1º – Uma história de “mal gosto”…
Não sei se você sabe, mas além do jornalismo, minha esposa e eu trabalhamos no site de relacionamento que criamos há pouco mais de doze anos, o Coroa Metade. É uma atividade difícil, desgastante e, ao mesmo tempo, gratificante.
A falta de recursos não permite que a plataforma seja modernizada como gostaríamos e temos feito de tudo para melhorar o serviço para atender a um público extremamente exigente.
Ainda assim, é o máximo saber que pelo menos 181 casamentos e centenas, talvez milhares, de namoros surgiram por meio do site e do app. Isso sem contar os casais que se formam e saem sem avisar o motivo, talvez temendo uma exposição pública de suas histórias (o que, claro, não faríamos sem a sua permissão). Pode ser ou parecer piegas, mas sempre conto nas entrevistas às emissoras de rádio e de televisão que choro toda vez em que conheço pessoalmente um desses casais.

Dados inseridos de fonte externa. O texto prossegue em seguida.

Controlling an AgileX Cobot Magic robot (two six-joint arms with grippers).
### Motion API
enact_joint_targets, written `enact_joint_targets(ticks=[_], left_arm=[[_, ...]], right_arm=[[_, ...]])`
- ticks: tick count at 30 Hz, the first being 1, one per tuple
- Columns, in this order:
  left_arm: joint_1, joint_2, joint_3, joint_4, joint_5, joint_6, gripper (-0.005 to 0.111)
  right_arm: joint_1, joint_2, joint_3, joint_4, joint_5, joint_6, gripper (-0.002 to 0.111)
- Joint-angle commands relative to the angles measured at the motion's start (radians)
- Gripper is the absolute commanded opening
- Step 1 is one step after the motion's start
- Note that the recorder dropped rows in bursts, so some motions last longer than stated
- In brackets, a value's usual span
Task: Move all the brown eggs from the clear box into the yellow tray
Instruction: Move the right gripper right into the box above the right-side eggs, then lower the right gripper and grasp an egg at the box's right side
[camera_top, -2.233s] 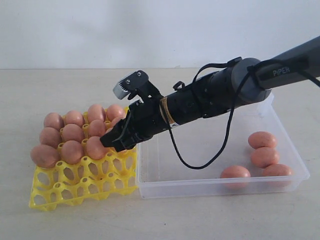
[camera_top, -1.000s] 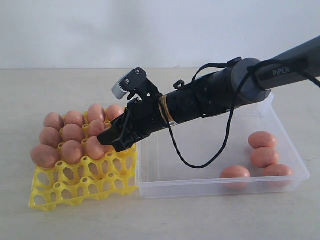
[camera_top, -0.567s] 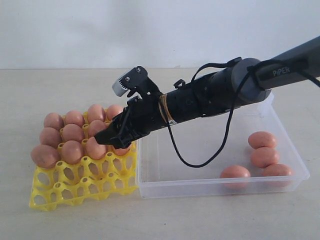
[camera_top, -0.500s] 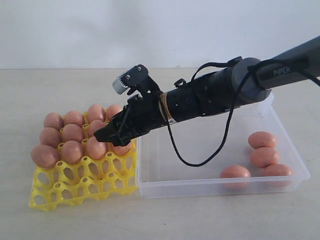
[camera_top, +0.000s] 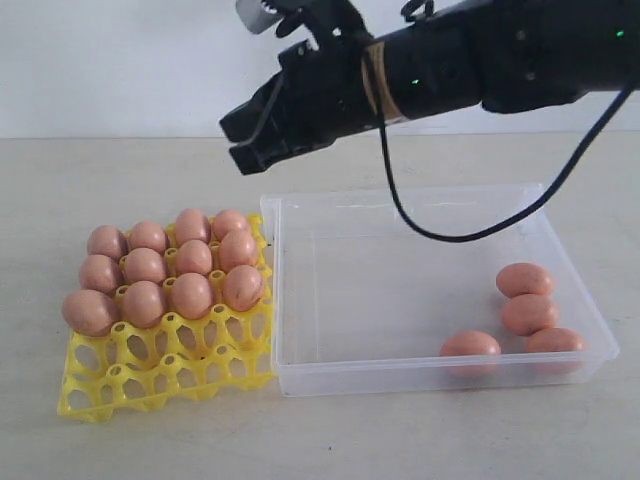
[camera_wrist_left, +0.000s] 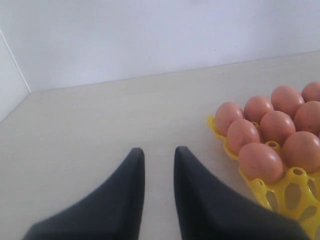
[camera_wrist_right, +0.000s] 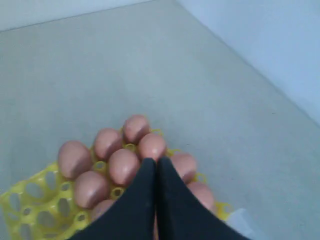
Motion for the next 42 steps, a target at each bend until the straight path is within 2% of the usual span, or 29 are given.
enact_joint_targets(ticks=[1, 5, 7, 8, 10, 13, 15, 17, 19, 24, 26, 30, 34, 42], left_arm=[[-0.005, -0.002, 0.004, -0.002, -0.002, -0.002, 0.022], [-0.005, -0.002, 0.004, -0.002, -0.002, -0.002, 0.022], [-0.005, -0.002, 0.004, -0.002, -0.002, -0.002, 0.022], [-0.005, -0.002, 0.004, -0.002, -0.002, -0.002, 0.022], [-0.005, -0.002, 0.004, -0.002, -0.002, -0.002, 0.022], [-0.005, -0.002, 0.004, -0.002, -0.002, -0.002, 0.022], [-0.005, -0.002, 0.004, -0.002, -0.002, -0.002, 0.022], [-0.005, -0.002, 0.004, -0.002, -0.002, -0.002, 0.022], [-0.005, -0.002, 0.004, -0.002, -0.002, -0.002, 0.022], [-0.005, -0.002, 0.004, -0.002, -0.002, -0.002, 0.022], [-0.005, -0.002, 0.004, -0.002, -0.002, -0.002, 0.022], [-0.005, -0.002, 0.004, -0.002, -0.002, -0.002, 0.022], [-0.005, -0.002, 0.004, -0.002, -0.002, -0.002, 0.022], [-0.005, -0.002, 0.004, -0.002, -0.002, -0.002, 0.022]], right_arm=[[-0.024, -0.074, 0.009, -0.017, 0.248, -0.089, 0.0], [-0.015, -0.081, 0.009, -0.017, 0.841, -0.227, 0.0], [-0.015, -0.081, 0.007, 0.129, 1.105, -0.341, 0.0], [-0.02, -0.085, 0.003, 0.253, 1.205, -0.459, 0.0], [-0.046, -0.088, -0.013, 0.575, 1.273, -0.768, 0.0], [-0.126, -0.077, -0.049, 1.268, 1.294, -1.535, 0.0], [-0.181, -0.054, -0.086, 1.686, 1.409, -1.974, 0.0], [-0.215, -0.016, -0.128, 1.911, 1.601, -2.206, 0.0], [-0.225, 0.031, -0.165, 1.96, 1.745, -2.28, 0.0], [-0.23, 0.129, -0.17, 1.962, 1.697, -2.448, 0.002], [-0.23, 0.164, -0.17, 1.954, 1.706, -2.537, 0.01], [-0.23, 0.21, -0.17, 1.921, 1.715, -2.611, 0.041], [-0.23, 0.21, -0.17, 1.923, 1.683, -2.624, 0.059], [-0.23, 0.21, -0.17, 2.001, 1.745, -2.638, 0.061]])
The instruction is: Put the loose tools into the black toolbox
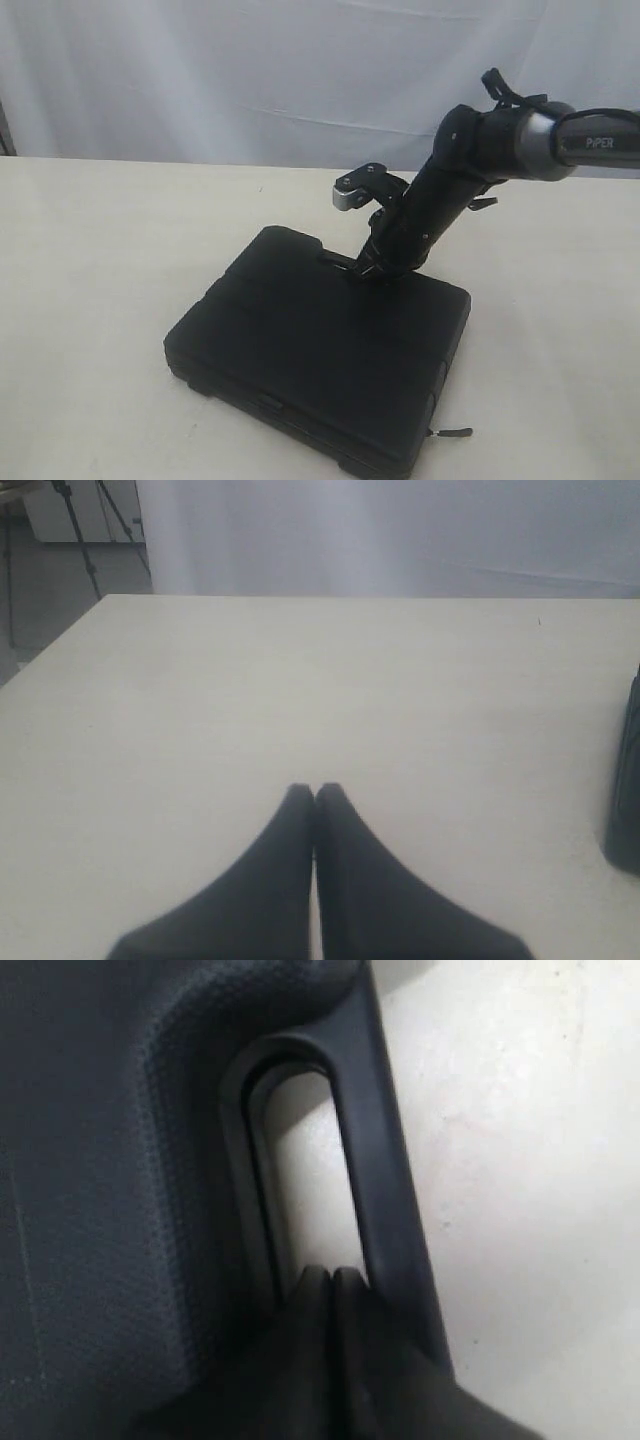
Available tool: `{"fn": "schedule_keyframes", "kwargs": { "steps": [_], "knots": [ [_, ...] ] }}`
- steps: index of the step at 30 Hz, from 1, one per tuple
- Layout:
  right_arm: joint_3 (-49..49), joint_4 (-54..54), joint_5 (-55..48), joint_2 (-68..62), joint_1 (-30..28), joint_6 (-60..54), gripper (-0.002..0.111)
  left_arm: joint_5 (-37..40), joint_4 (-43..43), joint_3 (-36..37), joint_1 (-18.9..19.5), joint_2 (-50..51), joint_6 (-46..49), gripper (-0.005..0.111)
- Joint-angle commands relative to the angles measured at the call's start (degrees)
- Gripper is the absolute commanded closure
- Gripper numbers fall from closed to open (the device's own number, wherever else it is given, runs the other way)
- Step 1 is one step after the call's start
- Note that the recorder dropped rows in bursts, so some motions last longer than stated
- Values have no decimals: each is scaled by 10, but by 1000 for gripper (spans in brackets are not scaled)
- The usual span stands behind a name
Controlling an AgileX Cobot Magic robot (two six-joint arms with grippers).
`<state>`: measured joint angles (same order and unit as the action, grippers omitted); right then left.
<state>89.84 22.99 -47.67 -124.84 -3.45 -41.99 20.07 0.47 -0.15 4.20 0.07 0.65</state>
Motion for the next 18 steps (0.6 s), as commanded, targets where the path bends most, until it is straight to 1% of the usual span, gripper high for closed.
{"fn": "schedule_keyframes", "kwargs": {
  "steps": [1,15,16,18],
  "knots": [
    [0,-14,17,-2,-5,5,109,-5,-5,1,-3,-1,-2,107],
    [0,-15,10,-2,-5,6,108,-5,-5,1,-3,-1,-2,107],
    [0,-16,10,-2,-5,6,104,-5,-5,1,-3,-1,-2,107],
    [0,-16,9,-2,-5,6,92,-5,-5,1,-3,-1,-2,107]
  ]
}}
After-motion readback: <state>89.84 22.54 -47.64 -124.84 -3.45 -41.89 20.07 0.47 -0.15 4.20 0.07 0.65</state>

Na semana passada, Maria e eu decidimos, em cima da hora, dar um presente de Dia Internacional da Mulher: três meses de assinatura no site para todas as mulheres que se cadastrassem no dia 8 de março. Para quem paga, a assinatura trimestral custa R$ 99,00.
Nossa ideia surgiu pouco depois que ouvimos no supermercado duas mulheres, na fila, conversarem e reclamarem sobre os preços de tudo. A conversa das duas começou de forma engraçada:
– A senhora vai sair sem escolta?
Ela olha com espanto para trás.
A primeira prossegue:
– É que tem todos esses cafés no carrinho…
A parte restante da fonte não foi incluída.